**Your assignment**
Using the lines below, work out the count of those that hold "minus". Give the number only.

**Material for this task**

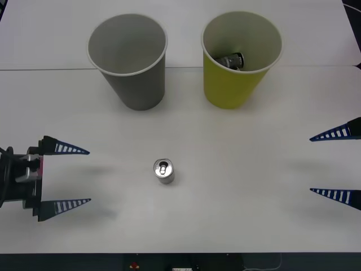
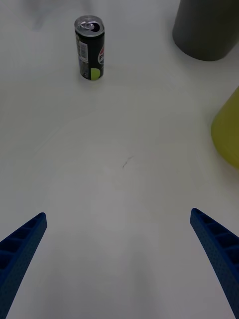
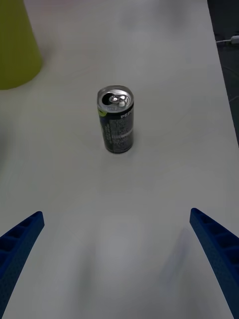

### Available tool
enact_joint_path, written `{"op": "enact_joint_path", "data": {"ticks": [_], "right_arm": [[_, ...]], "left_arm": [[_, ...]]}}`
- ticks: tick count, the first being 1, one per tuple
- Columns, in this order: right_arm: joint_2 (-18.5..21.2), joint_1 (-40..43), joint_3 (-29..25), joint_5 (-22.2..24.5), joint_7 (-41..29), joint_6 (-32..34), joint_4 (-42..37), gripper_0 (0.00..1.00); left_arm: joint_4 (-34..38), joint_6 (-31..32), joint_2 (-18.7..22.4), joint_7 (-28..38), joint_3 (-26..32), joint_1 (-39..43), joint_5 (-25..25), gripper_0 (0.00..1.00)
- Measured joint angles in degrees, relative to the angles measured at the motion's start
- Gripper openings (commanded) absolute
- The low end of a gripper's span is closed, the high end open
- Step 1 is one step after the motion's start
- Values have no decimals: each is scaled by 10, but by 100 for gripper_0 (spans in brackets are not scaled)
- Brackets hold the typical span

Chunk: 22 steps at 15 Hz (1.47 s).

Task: Put the can into the green bin and the plastic bottle into the gray bin

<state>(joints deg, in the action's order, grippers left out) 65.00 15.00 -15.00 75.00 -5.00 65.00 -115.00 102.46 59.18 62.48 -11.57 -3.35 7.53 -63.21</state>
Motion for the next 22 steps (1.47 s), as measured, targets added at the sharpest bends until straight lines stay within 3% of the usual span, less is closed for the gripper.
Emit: {"op": "enact_joint_path", "data": {"ticks": [8, 18, 22], "right_arm": [[0, 0, 0, 0, 0, 0, 0, 100], [0, 0, 0, 0, 0, 0, 0, 100], [0, 0, 0, 0, 0, 0, 0, 100]], "left_arm": [[-140, -5, -44, -121, -123, -82, 115, 100], [-254, -13, -125, -169, -230, -164, 194, 100], [-258, -48, -137, -184, -271, -191, 204, 100]]}}
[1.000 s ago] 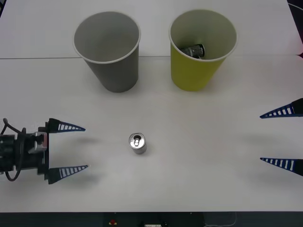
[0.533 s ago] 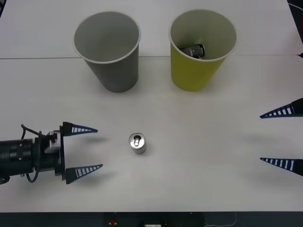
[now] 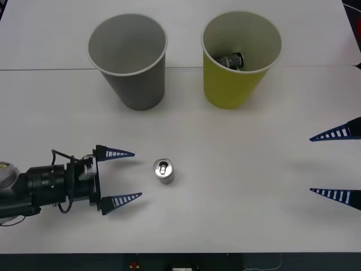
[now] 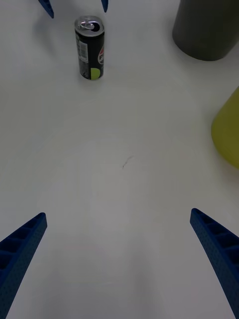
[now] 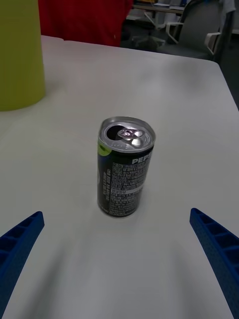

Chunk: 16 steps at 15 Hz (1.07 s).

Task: Put the can into the green bin and the plastic bottle into the gray bin

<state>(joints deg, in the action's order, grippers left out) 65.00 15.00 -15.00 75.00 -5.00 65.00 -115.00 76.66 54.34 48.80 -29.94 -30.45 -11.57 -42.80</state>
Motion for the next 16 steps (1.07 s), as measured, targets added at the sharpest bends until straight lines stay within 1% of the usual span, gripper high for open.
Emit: {"op": "enact_joint_path", "data": {"ticks": [6, 12, 16], "right_arm": [[0, 0, 0, 0, 0, 0, 0, 100], [0, 0, 0, 0, 0, 0, 0, 100], [0, 0, 0, 0, 0, 0, 0, 100]], "left_arm": [[0, -71, -38, -18, -45, -29, 1, 100], [-4, -112, -75, -21, -83, -53, 0, 100], [-5, -124, -84, -21, -88, -57, -3, 100]]}}
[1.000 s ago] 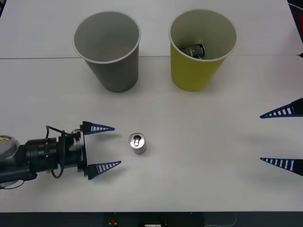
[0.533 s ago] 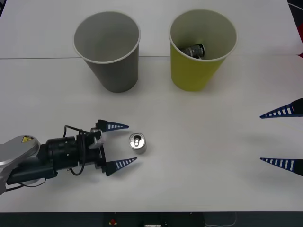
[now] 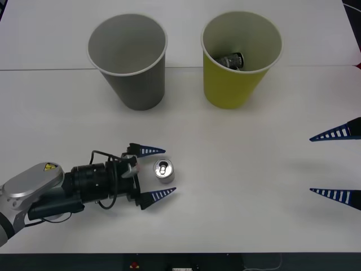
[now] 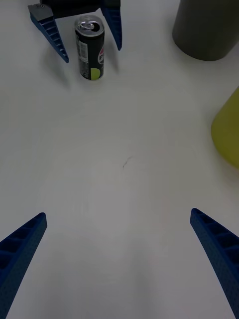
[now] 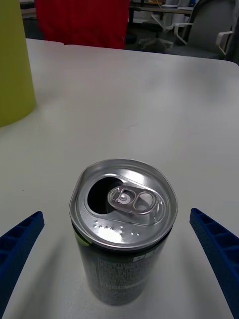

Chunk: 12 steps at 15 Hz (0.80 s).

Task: Put the can into the green bin and the plastic bottle into the gray bin

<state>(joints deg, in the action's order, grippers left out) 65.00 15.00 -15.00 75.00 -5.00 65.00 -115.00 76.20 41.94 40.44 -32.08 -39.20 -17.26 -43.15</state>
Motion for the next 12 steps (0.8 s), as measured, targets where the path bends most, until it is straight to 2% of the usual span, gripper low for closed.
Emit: {"op": "enact_joint_path", "data": {"ticks": [1, 2, 3, 12], "right_arm": [[0, 0, 0, 0, 0, 0, 0, 100], [0, 0, 0, 0, 0, 0, 0, 100], [0, 0, 0, 0, 0, 0, 0, 100], [0, 0, 0, 0, 0, 0, 0, 100]], "left_arm": [[0, -1, 0, 0, 0, 0, -1, 61], [0, -1, 0, 0, 0, 0, -1, 4], [0, -1, 0, 0, -1, 0, -1, 0], [0, -1, -1, 1, -2, 0, -3, 0]]}}
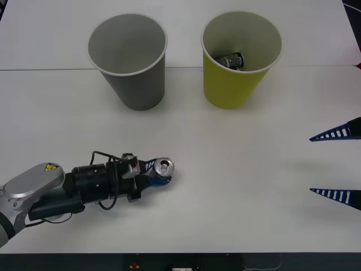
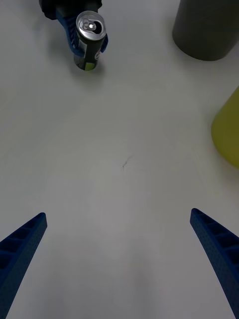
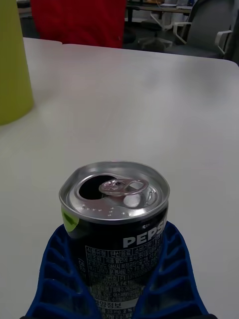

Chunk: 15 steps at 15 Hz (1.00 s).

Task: Put the can into the green bin and the plastic bottle into the gray bin

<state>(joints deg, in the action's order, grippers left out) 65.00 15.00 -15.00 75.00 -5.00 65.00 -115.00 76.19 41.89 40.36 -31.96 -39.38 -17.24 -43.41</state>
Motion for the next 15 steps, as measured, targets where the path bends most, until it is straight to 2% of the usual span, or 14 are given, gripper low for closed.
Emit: {"op": "enact_joint_path", "data": {"ticks": [7, 9, 11, 15], "right_arm": [[0, 0, 0, 0, 0, 0, 0, 100], [0, 0, 0, 0, 0, 0, 0, 100], [0, 0, 0, 0, 0, 0, 0, 100], [0, 0, 0, 0, 0, 0, 0, 100]], "left_arm": [[30, 3, 8, 31, 5, 1, -2, 0], [52, 3, 10, 59, 16, 10, -19, 0], [101, 3, 11, 142, 59, 36, -97, 0], [247, -20, 24, 376, 119, 89, -278, 0]]}}
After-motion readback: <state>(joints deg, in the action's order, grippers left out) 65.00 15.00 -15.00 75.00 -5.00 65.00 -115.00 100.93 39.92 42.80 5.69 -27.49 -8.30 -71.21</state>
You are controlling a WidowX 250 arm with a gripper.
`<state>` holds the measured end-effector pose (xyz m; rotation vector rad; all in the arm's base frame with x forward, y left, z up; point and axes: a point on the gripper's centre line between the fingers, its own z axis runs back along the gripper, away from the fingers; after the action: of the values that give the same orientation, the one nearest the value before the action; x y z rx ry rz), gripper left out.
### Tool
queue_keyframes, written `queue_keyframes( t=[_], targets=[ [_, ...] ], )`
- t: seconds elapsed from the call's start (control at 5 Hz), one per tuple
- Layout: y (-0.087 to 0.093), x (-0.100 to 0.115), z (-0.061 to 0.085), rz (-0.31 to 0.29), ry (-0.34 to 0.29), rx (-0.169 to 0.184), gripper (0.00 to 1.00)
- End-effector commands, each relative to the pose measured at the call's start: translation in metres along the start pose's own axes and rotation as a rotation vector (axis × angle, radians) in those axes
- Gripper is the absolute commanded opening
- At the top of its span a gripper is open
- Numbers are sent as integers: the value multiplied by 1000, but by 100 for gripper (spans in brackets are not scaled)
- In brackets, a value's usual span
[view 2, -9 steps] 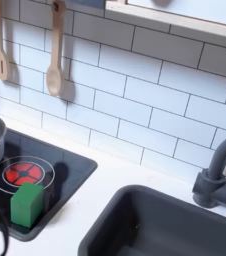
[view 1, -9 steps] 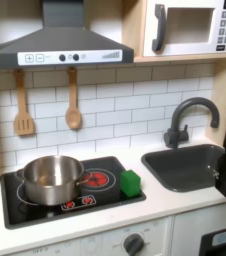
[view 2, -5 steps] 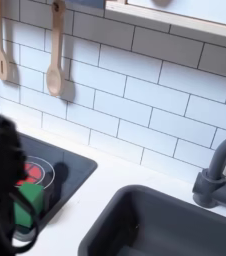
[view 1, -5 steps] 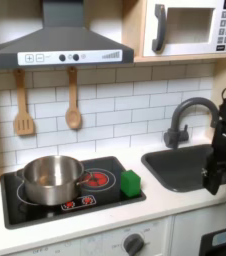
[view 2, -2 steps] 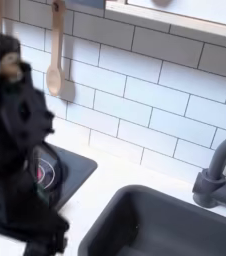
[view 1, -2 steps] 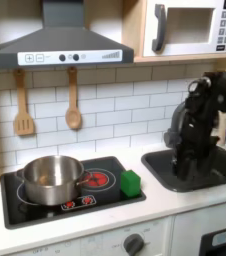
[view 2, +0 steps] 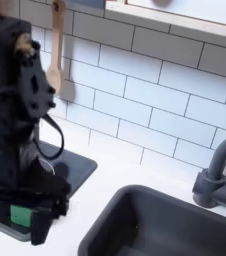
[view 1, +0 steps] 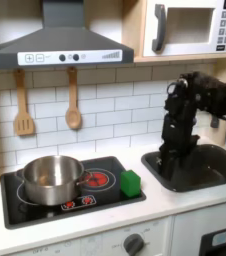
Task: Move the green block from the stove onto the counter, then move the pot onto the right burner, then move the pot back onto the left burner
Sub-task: 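Move the green block from the stove onto the counter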
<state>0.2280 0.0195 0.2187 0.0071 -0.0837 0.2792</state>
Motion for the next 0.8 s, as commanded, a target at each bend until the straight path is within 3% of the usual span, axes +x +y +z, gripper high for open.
queue_keyframes(
  t=[0.0,0.2,0.6],
  targets=[
    [1,13,-10,41,13,12,100],
    [2,20,-15,44,23,4,100],
    [20,39,-23,66,34,-7,100]
  ],
)
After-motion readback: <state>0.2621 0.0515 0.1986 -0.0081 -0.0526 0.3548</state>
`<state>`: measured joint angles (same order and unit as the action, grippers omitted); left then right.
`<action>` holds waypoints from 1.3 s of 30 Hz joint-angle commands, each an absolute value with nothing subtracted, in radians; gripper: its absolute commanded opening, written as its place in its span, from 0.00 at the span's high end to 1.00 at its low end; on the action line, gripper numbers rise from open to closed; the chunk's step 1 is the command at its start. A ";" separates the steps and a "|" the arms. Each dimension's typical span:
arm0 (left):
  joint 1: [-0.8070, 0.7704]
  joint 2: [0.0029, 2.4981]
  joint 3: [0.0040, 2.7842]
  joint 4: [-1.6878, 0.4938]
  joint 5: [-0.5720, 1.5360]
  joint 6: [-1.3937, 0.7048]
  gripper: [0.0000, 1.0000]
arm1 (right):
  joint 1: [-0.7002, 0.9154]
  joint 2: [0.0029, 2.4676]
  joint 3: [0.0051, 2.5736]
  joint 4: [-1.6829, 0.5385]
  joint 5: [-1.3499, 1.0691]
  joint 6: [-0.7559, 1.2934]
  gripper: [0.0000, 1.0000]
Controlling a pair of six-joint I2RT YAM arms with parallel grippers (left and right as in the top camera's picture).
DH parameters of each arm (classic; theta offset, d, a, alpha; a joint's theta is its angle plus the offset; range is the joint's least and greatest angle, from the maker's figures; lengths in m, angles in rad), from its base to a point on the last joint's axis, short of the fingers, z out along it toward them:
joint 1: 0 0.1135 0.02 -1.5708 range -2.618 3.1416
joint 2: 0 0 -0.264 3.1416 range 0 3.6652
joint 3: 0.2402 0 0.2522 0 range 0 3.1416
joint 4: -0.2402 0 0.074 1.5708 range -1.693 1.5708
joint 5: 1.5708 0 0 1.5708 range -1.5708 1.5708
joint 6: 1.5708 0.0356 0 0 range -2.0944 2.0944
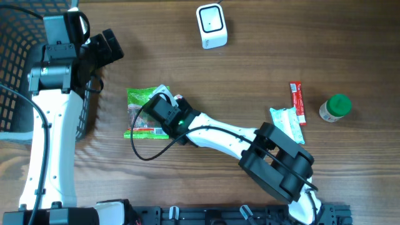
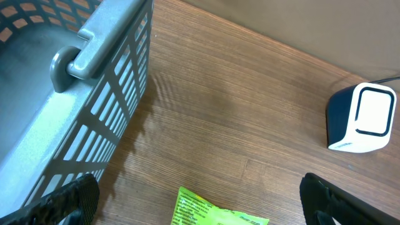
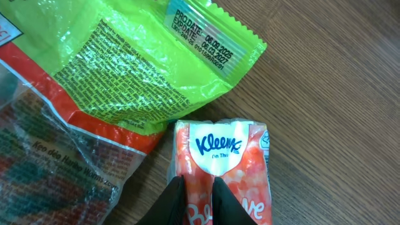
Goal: Scan the item barcode
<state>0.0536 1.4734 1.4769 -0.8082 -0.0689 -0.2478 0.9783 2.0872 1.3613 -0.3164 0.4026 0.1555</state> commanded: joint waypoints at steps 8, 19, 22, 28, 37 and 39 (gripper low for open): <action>0.057 1.466 1.485 -0.805 -0.072 -0.239 0.00 | 0.957 2.054 1.367 -0.386 0.417 0.280 0.96; 0.057 1.466 1.485 -0.805 -0.072 -0.239 0.00 | 0.804 1.933 1.367 -0.496 0.046 0.291 0.96; 0.057 1.466 1.485 -0.805 -0.072 -0.239 0.00 | 0.765 1.880 1.367 -0.539 0.014 0.290 0.59; 0.057 1.466 1.485 -0.805 -0.072 -0.239 0.00 | 0.649 1.875 1.363 -0.597 -0.107 0.344 0.60; 0.057 1.466 1.485 -0.806 -0.072 -0.239 0.00 | 0.566 1.882 1.130 -0.318 -0.398 0.397 0.64; 0.057 1.466 1.485 -0.805 -0.072 -0.239 0.00 | 0.566 1.883 1.092 -0.249 -0.389 0.425 0.64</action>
<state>0.0536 1.4734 1.4769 -0.8082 -0.0689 -0.2478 0.5632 1.8935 1.1343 -0.3035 -0.3649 0.3725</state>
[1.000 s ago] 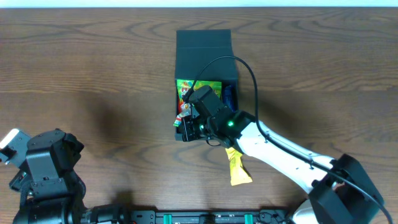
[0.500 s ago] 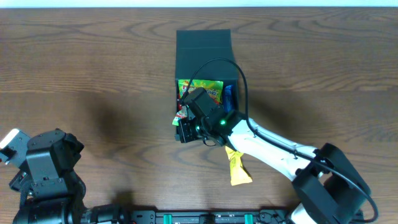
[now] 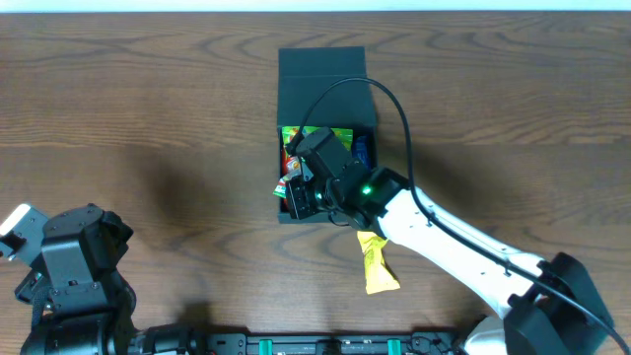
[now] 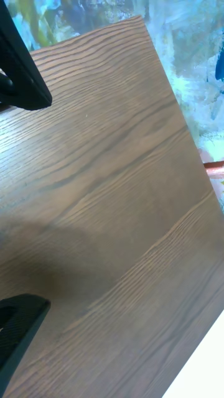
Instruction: Pack container
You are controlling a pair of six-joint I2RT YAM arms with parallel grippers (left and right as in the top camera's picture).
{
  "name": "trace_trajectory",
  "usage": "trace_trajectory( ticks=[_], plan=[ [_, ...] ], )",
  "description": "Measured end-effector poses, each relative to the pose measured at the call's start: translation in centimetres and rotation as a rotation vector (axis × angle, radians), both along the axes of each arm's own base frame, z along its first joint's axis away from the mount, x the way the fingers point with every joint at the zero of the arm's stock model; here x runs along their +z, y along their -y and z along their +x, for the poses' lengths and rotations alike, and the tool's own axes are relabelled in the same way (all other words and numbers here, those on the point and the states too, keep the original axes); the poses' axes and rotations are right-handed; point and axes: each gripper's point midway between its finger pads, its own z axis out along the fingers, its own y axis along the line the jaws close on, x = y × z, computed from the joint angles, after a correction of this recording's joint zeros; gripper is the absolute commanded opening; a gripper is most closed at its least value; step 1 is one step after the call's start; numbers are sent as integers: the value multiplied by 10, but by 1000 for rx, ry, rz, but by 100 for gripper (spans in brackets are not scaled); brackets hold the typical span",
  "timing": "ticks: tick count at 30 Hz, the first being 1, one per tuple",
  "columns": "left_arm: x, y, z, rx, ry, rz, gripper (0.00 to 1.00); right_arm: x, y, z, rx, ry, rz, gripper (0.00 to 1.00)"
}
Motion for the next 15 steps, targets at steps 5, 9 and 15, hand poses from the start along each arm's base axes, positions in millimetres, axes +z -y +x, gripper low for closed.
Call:
trace_trajectory(
  ticks=[5, 9, 15],
  plan=[
    [0, 0, 0, 0, 0, 0, 95, -19, -2, 12, -13, 4, -22, 2],
    [0, 0, 0, 0, 0, 0, 95, -32, -4, 15, -16, -6, -37, 2],
    [0, 0, 0, 0, 0, 0, 95, -47, -4, 15, -14, -25, -60, 2]
  ],
)
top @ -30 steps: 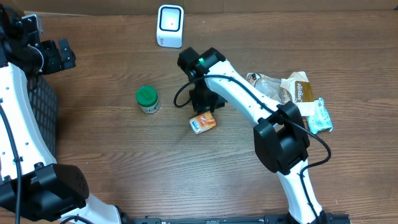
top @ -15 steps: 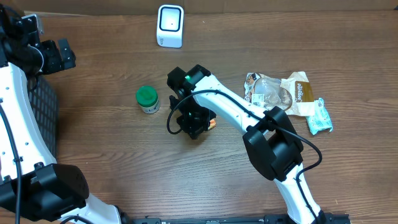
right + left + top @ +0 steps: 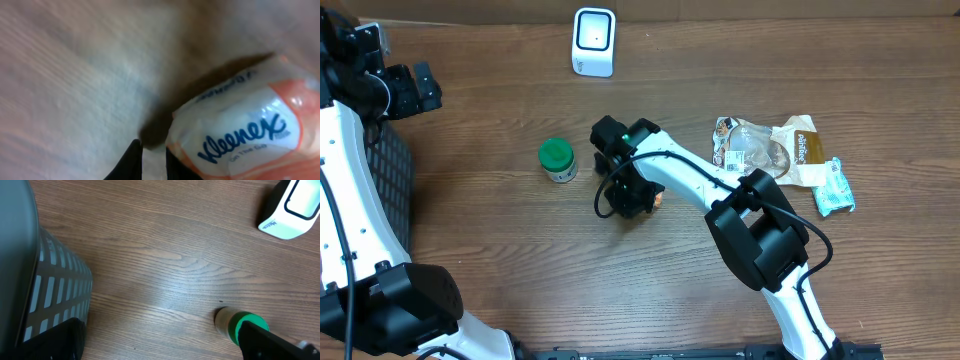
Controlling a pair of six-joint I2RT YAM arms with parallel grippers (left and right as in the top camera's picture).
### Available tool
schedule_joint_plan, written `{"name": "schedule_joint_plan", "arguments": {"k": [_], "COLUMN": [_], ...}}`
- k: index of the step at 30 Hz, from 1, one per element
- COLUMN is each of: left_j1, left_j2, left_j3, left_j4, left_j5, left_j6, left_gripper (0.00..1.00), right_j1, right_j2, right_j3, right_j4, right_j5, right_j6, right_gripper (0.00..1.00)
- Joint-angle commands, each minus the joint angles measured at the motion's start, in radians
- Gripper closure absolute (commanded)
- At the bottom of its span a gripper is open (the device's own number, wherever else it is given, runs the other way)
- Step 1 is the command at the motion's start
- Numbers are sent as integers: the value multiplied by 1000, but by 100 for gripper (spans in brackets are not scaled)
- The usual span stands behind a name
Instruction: Scan the item barcode
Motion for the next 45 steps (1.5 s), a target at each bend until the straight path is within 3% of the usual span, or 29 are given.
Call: {"name": "schedule_joint_plan", "arguments": {"k": [1,6,14,22,25,34,45], "left_j1": [-6,-6,-6,-6,-6,-6,-6], "left_j2": [5,5,5,5,5,5,5], "left_j3": [5,5,5,5,5,5,5], "left_j4": [3,3,3,3,3,3,3], "left_j5": [0,0,0,0,0,0,0], "left_j6": [27,27,27,27,27,27,27], "left_gripper": [0,0,1,0,0,1,0], "right_j1": [-28,-80,-214,-296,-293,-286,-240], "right_j2": [-25,-25,-162,-234,-233,-232,-201], "right_j3": [48,48,77,26,-64,-341,-372], "right_j4": [89,203,143,-16,27,285,309], "right_j5": [25,47,-220,-204,-195,-207,-205], "right_j6": [206,353,341,409,459,587,686], "right_gripper": [79,78,83,71,60,61,63]}}
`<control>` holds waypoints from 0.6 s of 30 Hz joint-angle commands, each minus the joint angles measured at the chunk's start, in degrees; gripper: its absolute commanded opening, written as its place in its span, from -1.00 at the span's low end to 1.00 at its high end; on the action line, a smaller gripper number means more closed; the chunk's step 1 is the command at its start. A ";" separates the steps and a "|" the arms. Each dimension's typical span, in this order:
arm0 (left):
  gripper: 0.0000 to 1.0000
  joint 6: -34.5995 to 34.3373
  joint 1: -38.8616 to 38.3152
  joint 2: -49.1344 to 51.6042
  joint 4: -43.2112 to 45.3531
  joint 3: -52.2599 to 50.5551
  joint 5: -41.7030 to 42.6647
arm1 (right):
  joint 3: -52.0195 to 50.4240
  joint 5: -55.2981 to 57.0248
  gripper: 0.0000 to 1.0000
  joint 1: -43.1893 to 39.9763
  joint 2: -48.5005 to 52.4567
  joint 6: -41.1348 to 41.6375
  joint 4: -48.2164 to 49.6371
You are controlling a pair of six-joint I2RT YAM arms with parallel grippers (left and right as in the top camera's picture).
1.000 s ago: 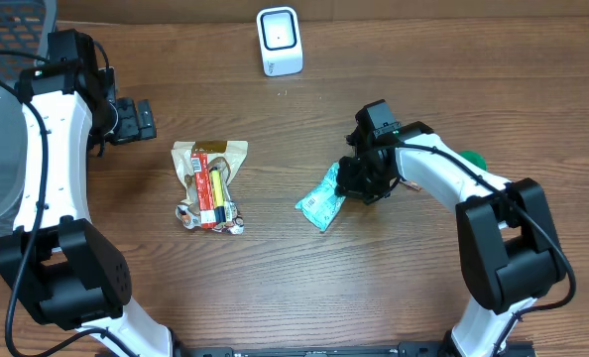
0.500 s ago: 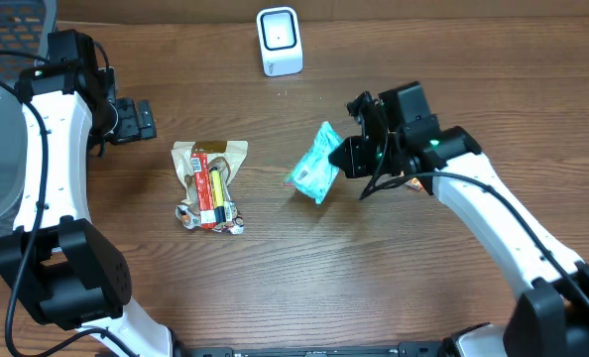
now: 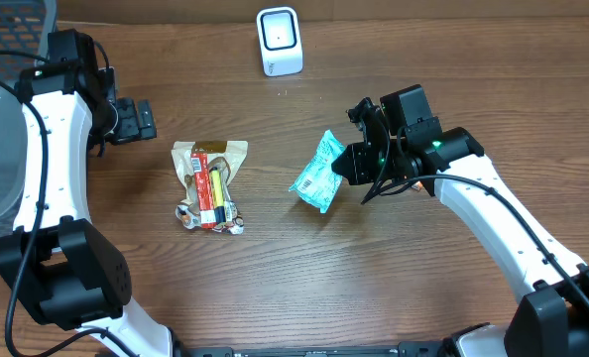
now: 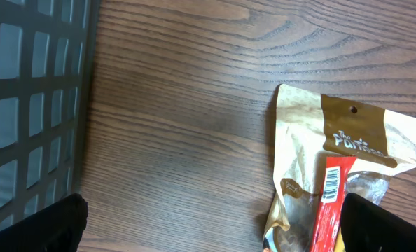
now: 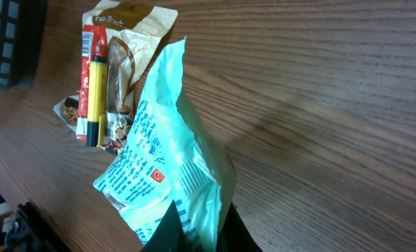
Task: Scan the item barcode
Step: 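Lift the wipes pack and turn it with the right gripper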
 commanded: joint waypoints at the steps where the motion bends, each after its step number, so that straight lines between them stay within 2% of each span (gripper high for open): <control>1: 1.00 0.87 -0.39 -1.07 0.09 1.18 0.44 | 0.00 -5.70 -0.93 -0.11 -0.81 -0.26 0.04; 4: 1.00 0.87 -0.39 -1.07 0.09 1.18 0.44 | 0.00 -12.63 -0.92 -0.11 -0.81 -0.24 1.64; 7: 1.00 0.87 -0.39 -1.07 0.09 1.18 0.44 | 0.11 -24.41 -0.93 -0.11 -0.81 1.01 4.15; 12: 1.00 0.87 -0.39 -1.07 0.09 1.18 0.44 | 0.11 -26.36 -0.93 -0.11 -0.81 9.14 4.44; 18: 1.00 0.87 -0.42 -1.07 0.09 1.18 0.44 | 0.11 -26.88 -0.93 -0.11 -0.81 9.29 2.67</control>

**Task result**
2